Work task = Please output exactly the lines of the material from the first through the line containing "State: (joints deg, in", and nothing more.

____ Data below

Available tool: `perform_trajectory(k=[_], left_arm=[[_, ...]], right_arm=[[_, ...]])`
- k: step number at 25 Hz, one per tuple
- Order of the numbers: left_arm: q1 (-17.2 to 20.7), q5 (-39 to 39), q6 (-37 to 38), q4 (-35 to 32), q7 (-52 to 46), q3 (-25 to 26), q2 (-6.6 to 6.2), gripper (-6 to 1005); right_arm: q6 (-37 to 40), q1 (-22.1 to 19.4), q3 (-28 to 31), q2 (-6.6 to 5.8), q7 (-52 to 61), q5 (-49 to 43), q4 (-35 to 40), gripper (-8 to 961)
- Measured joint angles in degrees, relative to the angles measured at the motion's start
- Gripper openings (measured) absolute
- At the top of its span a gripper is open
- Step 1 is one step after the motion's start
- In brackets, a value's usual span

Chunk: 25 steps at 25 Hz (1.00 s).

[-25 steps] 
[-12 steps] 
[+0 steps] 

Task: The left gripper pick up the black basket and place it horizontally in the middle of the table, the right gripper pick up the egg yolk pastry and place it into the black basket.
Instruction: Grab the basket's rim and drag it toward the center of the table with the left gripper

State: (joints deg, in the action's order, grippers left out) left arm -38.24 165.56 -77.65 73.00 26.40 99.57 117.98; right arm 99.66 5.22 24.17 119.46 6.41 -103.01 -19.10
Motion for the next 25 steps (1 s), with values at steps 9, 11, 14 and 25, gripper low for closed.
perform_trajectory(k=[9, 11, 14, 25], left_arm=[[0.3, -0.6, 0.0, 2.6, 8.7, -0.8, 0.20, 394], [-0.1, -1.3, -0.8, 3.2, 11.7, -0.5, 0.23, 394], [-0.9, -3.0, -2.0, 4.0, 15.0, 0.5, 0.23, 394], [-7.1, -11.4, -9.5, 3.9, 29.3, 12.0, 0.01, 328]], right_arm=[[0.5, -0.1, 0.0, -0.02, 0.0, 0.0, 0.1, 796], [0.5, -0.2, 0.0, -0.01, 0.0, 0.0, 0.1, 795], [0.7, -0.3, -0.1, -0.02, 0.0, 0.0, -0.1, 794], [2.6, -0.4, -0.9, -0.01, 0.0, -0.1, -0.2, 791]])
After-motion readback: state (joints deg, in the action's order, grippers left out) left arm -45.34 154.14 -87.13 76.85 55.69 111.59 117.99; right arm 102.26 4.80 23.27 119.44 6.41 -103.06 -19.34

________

Task result =
Available tool: `perform_trajectory(k=[_], left_arm=[[_, ...]], right_arm=[[_, ...]])`
- k: step number at 25 Hz, one per tuple
- Order of the numbers: left_arm: q1 (-17.2 to 20.7), q5 (-39 to 39), q6 (-37 to 38), q4 (-35 to 32), q7 (-52 to 46), q3 (-25 to 26), q2 (-6.6 to 6.2), gripper (-6 to 1005); right_arm: q6 (-37 to 40), q1 (-22.1 to 19.4), q3 (-28 to 31), q2 (-6.6 to 5.8), q7 (-52 to 61), q5 (-49 to 43), q4 (-35 to 40), gripper (-8 to 961)
- Measured joint angles in degrees, relative to the angles measured at the motion's start
- Gripper openings (measured) absolute
- At the top of its span a gripper is open
- Step 1 is one step after the motion's start
- In brackets, a value's usual span

Chunk: 25 steps at 25 Hz (1.00 s).

[-25 steps] 
[-12 steps] 
[+0 steps] 

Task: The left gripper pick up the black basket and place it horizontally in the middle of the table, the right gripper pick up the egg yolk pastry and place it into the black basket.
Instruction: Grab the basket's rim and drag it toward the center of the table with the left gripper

State: (joints deg, in the action's order, grippers left out) left arm -38.24 165.56 -77.65 73.00 26.40 99.57 117.98; right arm 99.66 5.22 24.17 119.46 6.41 -103.01 -19.10

The exercise asks for nothing more than this.